Quais os seus planos agora?
“Vou me fixar em Portugal, mas não vou fazer jornalismo. Só escreverei. Como não gosto de Lisboa, vou viver num lugar a 40 km da capital, Rabida, por questão de tranquilidade. Só consigo escrever em casa, preciso de uma certa perspectiva, de um isolamento. Enquanto escritor, o homem é um animal solitário.”
Quando começou a escrever O Delfim, quanto tempo levou?
“Comecei a escrever em 1964, ele foi publicado em 1968. Houve muitos intervalos nesses quatro anos: escrevi versões do livro, antes da definitva.”
Na sua opinião, o que é O Delfim?
“Aparentemente é uma história de exemplo e castigo, uma história policial de um”marialva” que se envolve num crime. Mas, além das aparências, é história de um tempo abstrato, mais de clima, cheiro, uma insônia onde estão todas as transfigurações.”
Gafeira, onde se passa O Delfim, é real?
“Não, é um território mítico que formei com a palavra”gafe” mais o sufixo “eira”, que significa conjunto, população. É também para orientar erradamento o leitor, para ele ficar sem saber se houve ou não o crime, toda a história. Um caso curioso e propósito: tenho um artigo publicado no jornal Notícias do Porto, com um professor falando sobre o Abade, a monografia do Abade, corrigindo-me, dizendo que fiz citações erradas, etc. Mas tudo isso, eu que inventei, são livros irreais.”
Que é “marialva”?
“Marialva é uma figura sociológica portuguesa, que representa a idade média contemporânea, no campo político, psicológico, econômico e até literário. Seria uma espécie de símbolo do”machismo” português, que estudei em aspectos como o do contrato de casamento, que é um contrato de propriedade, como o da autoridade, do paternalismo em relação à mulher. Em A Cartilha do Marialva fiz uma invocação do passado para afirmar o presente; a partir da revisão de várias perspectivas, vi o comportamento de hoje, deste tempo e desta hora, explicando as motivações desse comportamento.”

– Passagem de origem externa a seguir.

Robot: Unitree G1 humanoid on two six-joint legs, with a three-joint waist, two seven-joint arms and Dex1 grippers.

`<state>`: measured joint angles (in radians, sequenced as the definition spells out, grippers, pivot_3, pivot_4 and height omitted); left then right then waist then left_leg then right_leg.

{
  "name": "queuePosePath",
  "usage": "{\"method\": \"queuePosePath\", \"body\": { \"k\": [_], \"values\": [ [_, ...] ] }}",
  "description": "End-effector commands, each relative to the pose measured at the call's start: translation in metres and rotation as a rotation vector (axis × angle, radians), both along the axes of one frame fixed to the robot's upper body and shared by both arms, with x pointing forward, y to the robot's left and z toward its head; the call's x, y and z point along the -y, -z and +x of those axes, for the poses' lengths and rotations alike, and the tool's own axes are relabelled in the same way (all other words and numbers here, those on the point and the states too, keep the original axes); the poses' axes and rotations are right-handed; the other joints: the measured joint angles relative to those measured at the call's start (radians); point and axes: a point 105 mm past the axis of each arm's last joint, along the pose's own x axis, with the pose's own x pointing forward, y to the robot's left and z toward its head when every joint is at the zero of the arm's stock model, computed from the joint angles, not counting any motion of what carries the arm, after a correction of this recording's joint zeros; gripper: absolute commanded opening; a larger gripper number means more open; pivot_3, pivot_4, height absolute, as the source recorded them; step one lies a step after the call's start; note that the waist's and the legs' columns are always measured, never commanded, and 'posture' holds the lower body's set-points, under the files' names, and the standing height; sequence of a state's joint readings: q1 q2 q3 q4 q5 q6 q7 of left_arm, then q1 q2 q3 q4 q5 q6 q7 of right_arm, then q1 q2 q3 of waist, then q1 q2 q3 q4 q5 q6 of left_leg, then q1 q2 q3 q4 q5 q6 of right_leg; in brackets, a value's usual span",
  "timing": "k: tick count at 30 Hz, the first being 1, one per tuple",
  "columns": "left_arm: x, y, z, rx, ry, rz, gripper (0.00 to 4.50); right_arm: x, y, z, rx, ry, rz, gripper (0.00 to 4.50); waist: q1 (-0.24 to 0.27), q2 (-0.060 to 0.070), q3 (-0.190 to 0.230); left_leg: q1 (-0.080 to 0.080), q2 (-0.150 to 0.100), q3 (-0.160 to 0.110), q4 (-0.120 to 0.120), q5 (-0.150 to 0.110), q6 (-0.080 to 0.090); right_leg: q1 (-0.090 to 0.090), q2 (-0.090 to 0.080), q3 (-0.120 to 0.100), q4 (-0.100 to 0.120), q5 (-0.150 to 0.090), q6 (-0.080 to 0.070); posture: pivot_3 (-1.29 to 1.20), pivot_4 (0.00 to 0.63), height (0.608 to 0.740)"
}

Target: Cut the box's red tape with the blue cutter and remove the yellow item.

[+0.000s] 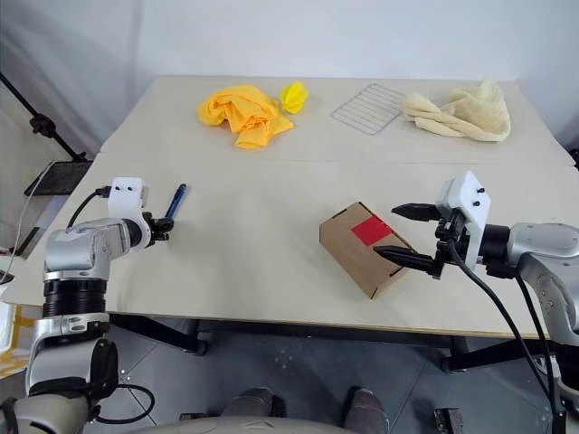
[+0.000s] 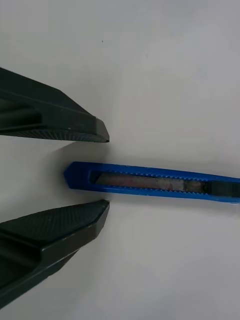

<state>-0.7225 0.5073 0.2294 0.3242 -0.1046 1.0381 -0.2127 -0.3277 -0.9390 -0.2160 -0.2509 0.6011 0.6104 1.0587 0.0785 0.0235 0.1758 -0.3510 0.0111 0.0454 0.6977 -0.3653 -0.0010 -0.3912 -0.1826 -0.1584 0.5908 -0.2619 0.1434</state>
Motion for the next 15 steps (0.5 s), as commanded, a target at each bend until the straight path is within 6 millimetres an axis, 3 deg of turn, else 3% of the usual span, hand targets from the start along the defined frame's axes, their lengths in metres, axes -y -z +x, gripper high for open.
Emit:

Acha que O Delfim pode ajudar na penetração da literatura portuguesa no Brasil?
“Espero que sim, estou convencido que sim. Com poucas exceções, a literatura portuguesa é conhecida no Brasil em período bastante histórico: há uma série de preconceitos, especialmente em relação ao linguajar, que disfarçam a verdadeira realidade portuguesa. Há uma ideia deformada da literatura portuguesa contemporânea. Pensa-se que é retórica, empolada, universitária, como se o país estivesse parado. Um país aberto, que tem gente como Vieira da Silva em pintura, marchands inernacionais, um Fernando Lopes Graça na música, não é um país de pobres coitados. A coisa mais importante é o Brasil precisar se atualizar em relação a Portugal. Um país novo, cheio de vida e potencial, também tem de estar atualizado com relação a Portugal. Os portugueses estão muito mais atualizados com relação ao Brasil. Gostaria que houvesse um entendimento mais autêntico e profundo do que o que há atualmente.”
Está escrevendo algum livro?
“Há cinco meses não escrevo nada, mas meu próximo romance está em elaboração.”

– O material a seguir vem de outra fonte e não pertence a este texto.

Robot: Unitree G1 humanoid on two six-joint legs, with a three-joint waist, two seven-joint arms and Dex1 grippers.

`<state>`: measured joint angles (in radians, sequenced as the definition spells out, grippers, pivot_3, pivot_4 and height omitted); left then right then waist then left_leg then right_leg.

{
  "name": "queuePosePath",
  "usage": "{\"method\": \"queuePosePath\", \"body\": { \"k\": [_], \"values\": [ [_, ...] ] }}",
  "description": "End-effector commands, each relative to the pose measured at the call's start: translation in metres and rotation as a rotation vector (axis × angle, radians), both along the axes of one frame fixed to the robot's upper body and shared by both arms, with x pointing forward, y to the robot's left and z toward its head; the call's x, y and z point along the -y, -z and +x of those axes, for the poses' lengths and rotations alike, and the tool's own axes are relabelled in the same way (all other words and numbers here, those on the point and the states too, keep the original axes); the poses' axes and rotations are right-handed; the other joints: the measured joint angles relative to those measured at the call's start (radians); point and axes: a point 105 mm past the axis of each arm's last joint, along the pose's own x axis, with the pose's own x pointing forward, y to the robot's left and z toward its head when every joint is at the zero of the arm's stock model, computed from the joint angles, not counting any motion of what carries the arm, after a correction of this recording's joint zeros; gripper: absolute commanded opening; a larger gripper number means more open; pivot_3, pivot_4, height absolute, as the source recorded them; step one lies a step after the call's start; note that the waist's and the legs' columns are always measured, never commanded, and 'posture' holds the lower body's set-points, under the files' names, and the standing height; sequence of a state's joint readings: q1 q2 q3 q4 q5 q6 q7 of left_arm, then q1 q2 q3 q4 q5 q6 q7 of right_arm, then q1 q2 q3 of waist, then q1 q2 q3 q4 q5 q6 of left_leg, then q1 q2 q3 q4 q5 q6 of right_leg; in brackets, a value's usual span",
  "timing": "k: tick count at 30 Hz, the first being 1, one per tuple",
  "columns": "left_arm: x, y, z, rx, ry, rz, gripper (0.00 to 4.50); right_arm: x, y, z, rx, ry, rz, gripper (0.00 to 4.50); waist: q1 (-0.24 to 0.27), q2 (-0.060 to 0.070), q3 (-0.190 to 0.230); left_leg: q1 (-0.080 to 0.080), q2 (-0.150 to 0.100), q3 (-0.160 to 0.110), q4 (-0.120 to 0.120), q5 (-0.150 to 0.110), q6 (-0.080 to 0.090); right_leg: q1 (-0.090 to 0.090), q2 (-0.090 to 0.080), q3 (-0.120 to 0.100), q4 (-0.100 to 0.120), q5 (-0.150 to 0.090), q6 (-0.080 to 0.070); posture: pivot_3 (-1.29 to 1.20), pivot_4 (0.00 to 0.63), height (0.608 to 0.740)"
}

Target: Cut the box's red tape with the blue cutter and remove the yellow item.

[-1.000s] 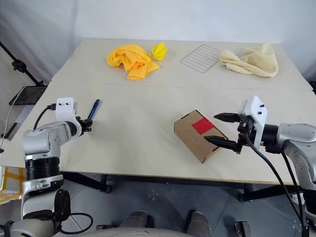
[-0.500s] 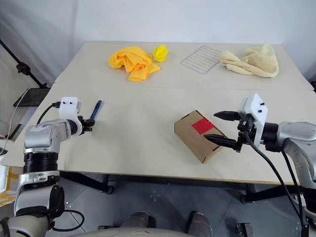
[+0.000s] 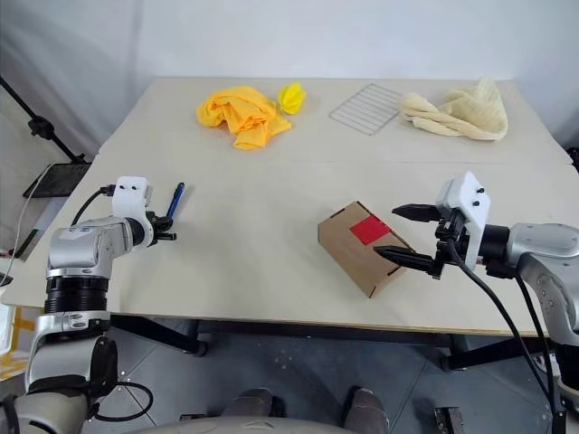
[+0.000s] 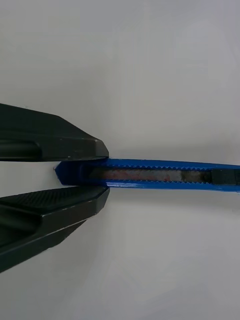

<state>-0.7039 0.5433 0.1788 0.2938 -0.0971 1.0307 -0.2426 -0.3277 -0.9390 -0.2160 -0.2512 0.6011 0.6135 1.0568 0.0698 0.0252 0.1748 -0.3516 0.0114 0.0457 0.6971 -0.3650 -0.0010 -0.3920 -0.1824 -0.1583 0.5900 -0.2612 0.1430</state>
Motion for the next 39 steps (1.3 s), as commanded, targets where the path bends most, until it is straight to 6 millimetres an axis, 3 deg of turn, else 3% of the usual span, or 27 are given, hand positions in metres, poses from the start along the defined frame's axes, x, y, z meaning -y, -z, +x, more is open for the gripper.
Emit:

Já teve alguma obra filmada?
“Vendi os direitos de O Anjo Ancorado, mas o filme não foi feito. Gostaria de ver minhas obras filmadas exclusivamente por causa do dinheiro. Acharia melhor trabalhar com um realizador, como Antonioni, Jean-Luc Godard ou Elio Petri.”
XXXXXXXXXXXXXXXXXXXXX
O Brasil ainda não descobriu este maravilhoso português
Há uma surpresa imensa esperando por todos os que enterraram a literatura portuguesa junto com o caixão funerário de Eça de Queirós. Ah, que descoberta fenomenal aguarda todos os que achavam que o sol literário de Lisboa emitia seus últimos raios fortes com os romances e contos de Miguel Torga, Aquilino Ribeiro, Ferreira de Castro, Joaquim Paço D’Arcos!
País voltado de costas para as suas raízes, o Brasil desconhece um grande escritor português contemporâneo, palpavelmente vivo - e extraordinário: José Cardoso Pires.
Depois que a Itália e a França celebraram seus livros, chega até nós, por esse desvio típico, uma de suas criações mais perfeitas e inquietantes, O Delfim (Editora Civilização Brasileira).
José Cardoso Pires aos 45 anos de idade e apenas com este romance, demonstra está a par das mais revolucionárias técnicas do estilo atual propostas por Alain Robbe-Grillet, por Cortázar, por Nabokov. Focaliza um Portugal de hoje, invadido por motocicletas alemãs em aldeias de arquitetura mourisca, por juke-boxes importadas por emigrantes que foram para a França e para os Estados Unidos - um país do passado que medita sua história, aprofunda a análise filosófica da condição humana na latitude social e cultural de Portugal do século XX.
São demasiado ricos os motivos que José Cardoso Pires aborda em seu magistral romance para serem sintetizados numa resenha forçosamente breve. Complexo como Camus, irônico como Günter Grass, transcendental como (Ítalo) Calvino, José Cardoso Pires ultrapassa as dimensões fisicas de Portugal para assumir sua posição legítima de grande escritor europeu deste final de século. Mas para nós sua grandeza maior está em ter construído, com o idioma português estas 183 páginas angustiadas, profundas líricas, melancólicas, de inigualável mestria vocabular.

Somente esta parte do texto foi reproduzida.